Sun, May 10, 2026 at 02:31:35PM +0200, mbloch@nvidia.com wrote:
>
>
>On 09/05/2026 10:01, Jiri Pirko wrote:
>> Sat, May 09, 2026 at 02:52:13AM +0200, kuba@kernel.org wrote:
>>> On Fri, 8 May 2026 20:07:44 +0200 Jiri Pirko wrote:
>>>>> I don't think switchdev by default should mean CX4+ in general. If we get
>>>>> there, I would expect it to be limited to the DPU/BlueField/ECPF case, where
>>>>> the host PF probe path can depend on the ECPF reaching switchdev. Changing the
>>>>> default for regular host NIC deployments feels like a much larger compatibility
>>>>> change.  
>>>>
>>>> We can't travel throught time, but if from CX5 onwards the default would
>>>> be switchdev, nobody would feel broken in terms of compatibility. That
>>>> is my point. Having "legacy" as default is simply wrong for never NIC
>>>> generations. That is why it is called "legacy" and it should have been
>>>> rotten through and out since CX4 times.
>>>
>>> legacy vs switchdev only describes the eswitch configuration.
>>> As a non-SR-IOV user I really don't want to see the extra representors
>>> hanging around my systems, confusing all daemons. IIRC mlx5 had some
>>> limitations around the uplink representor. Maybe that's the disconnect.
>>> But for a real, fully featured switchdev eswitches having the
>>> PHY and PF representors on boot, always, will not make sense.
>> 
>> As "a non-SR-IOV user", what extra representors you talk about? When you
>> have pfs only, you don't have anything extra. Just 1 netdev per-pf, one
>> devlink port per-pf. What's extra about it? When you don't have VFs/SFs.
>> Everyhing is the same:
>
>The netdev list looking similar is a bit misleading. What matters here is
>not only how many netdevs show up, but what that netdev actually is.
>
>In legacy mode, a PF only user can just use the PF netdev as a regular NIC
>and use ROCE on it directly.

I don't see why we have this limitation. Sounds more like a bug to me.
The netdev is still the same, capable of the same things no matter in
which mode you have it. RoCE should work on it in both modes.


>
>In switchdev mode, even if there are no VFs or SFs yet, the PF is moved into
>the switchdev model and the visible netdev is the uplink representor. That is
>not the same thing from a user point of view. The uplink representor is not a
>ROCE capable endpoint. So a user who used to boot the machine and use ROCE on
>the PF now has to create a VF or SF, use that as the roce endpoint, and also
>set up the switchdev forwarding path with tc, bridge or OVS so traffic from
>that function actually reaches the wire.
>
>That is why I don't think this is only a card generation question. It changes
>the deployment model. It may be the right default for BlueField/ECPF style
>systems, where the host is expected to sit behind a switchdev control plane,
>but it is not a safe default for every regular host NIC setup.

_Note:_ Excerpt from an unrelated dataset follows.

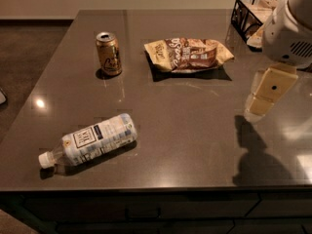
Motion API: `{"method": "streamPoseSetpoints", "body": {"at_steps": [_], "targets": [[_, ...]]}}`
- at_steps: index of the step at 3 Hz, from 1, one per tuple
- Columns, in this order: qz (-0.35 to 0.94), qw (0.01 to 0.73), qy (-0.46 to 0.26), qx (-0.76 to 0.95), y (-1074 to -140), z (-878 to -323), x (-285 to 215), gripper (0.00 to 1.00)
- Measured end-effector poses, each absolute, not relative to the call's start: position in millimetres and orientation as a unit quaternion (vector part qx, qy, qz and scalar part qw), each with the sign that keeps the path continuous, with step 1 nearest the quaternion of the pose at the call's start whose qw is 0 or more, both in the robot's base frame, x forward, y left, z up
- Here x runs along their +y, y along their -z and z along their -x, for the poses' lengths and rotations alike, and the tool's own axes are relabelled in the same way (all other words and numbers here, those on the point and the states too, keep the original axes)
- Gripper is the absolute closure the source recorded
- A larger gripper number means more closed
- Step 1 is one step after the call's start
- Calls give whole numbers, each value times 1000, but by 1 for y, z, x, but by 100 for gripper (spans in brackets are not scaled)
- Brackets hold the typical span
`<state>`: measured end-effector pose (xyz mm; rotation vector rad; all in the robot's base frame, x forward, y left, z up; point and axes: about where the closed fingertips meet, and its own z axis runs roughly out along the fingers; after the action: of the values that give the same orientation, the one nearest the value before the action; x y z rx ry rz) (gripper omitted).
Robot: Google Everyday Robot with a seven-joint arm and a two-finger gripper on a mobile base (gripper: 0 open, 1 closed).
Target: Knock orange can over
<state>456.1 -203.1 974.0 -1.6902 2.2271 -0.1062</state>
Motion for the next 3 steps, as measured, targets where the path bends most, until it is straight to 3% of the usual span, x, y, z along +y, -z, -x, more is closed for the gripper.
{"method": "streamPoseSetpoints", "body": {"at_steps": [3], "targets": [[584, 250, -61, 770, -966, -525, -128, 0]]}}
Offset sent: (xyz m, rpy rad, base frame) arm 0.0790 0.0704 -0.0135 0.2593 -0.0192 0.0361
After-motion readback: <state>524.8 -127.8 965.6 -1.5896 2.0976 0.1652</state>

Yeah, the point is, not to change deployment model. The legacy/switchdev
should only change behaviour for sriov/eswitch usecase. The rest
(PF/uplink netdev and related objects) should stay the same.


>
>> 
>> c-220-136-220-218:~$ sudo devlink dev eswitch show pci/0000:08:00.0
>> pci/0000:08:00.0: mode switchdev inline-mode none encap-mode basic
>> c-220-136-220-218:~$ sudo devlink dev eswitch show pci/0000:08:00.1
>> pci/0000:08:00.1: mode legacy inline-mode none encap-mode basic
>> c-220-136-220-218:~$ devlink dev
>> pci/0000:08:00.0: index 0
>>   nested_devlink:
>>     auxiliary/mlx5_core.eth.0
>> devlink_index/1: index 1
>>   nested_devlink:
>>     pci/0000:08:00.0
>>     pci/0000:08:00.1
>> auxiliary/mlx5_core.eth.0: index 2
>> pci/0000:08:00.1: index 3
>>   nested_devlink:
>>     auxiliary/mlx5_core.eth.1
>> auxiliary/mlx5_core.eth.1: index 4
>> c-220-136-220-218:~$ devlink port
>> auxiliary/mlx5_core.eth.0/65535: type eth netdev eth2 flavour physical port 0 splittable false
>> auxiliary/mlx5_core.eth.1/131071: type eth netdev eth3 flavour physical port 1 splittable false
>> c-220-136-220-218:~$ ip link
>> ...
>> 4: eth2: <BROADCAST,MULTICAST> mtu 1500 qdisc noop state DOWN mode DEFAULT group default qlen 1000
>>     link/ether b8:e9:24:f2:b7:6c brd ff:ff:ff:ff:ff:ff
>>     altname enp8s0f0np0
>> 5: eth3: <BROADCAST,MULTICAST> mtu 1500 qdisc noop state DOWN mode DEFAULT group default qlen 1000
>>     link/ether b8:e9:24:f2:b7:6d brd ff:ff:ff:ff:ff:ff
>>     altname enp8s0f1np1
>> 
>> 
>>>
>>> IOW it's not a question of the generation of the card but of
>>> the deployment type / use case.
>> 
>> I don't think so, not in the case of mlx5. The difference is only when
>> you work with sr-iov, you either use legacy way (ip vf) or the new one.
>> Same usecase.
>> 
>> 
>>>
>>>>> For the ASIC/NV bit: maybe technically possible, but it feels like the wrong
>>>>> layer. This is boot/deployment policy, not a persistent hardware property, and
>>>>> storing it in NV memory would make the state persist across kernels/hosts in a
>>>>> surprising way.  
>>>>
>>>> Well, as any other nv config, it persists across kernels/hosts. Think
>>>> about it as "unbreak-my-not-legacy-device" bit.
>>>
>>> For most devices the switchdev mode does not change anything
>>> substantial about the device. It's purely a kernel / driver config. 
>>> It changes what objects and default rules kernel / driver installs. 
>>> So I don't get why it would make sense to flash into the device
>>> nvmem a Linux SW stack specific config.
>> 
>> I look at it from the perspective that from some CX generation,
>> switchdev mode should be default. So that is a device-based decision.
>> I believe as such it can optionally be permanenty configured (nv config)
>> on older device. Why not?
>
>This is a deployment policy decision, not a permanent property of the card.
>The same adapter can be used in a regular host/RDMA setup or in a
>switchdev/offload setup. If we store this in NVM, that Linux switchdev policy
>follows the device across hosts, kernels and use cases, and can surprise the
>next deployment that just expects a normal NIC.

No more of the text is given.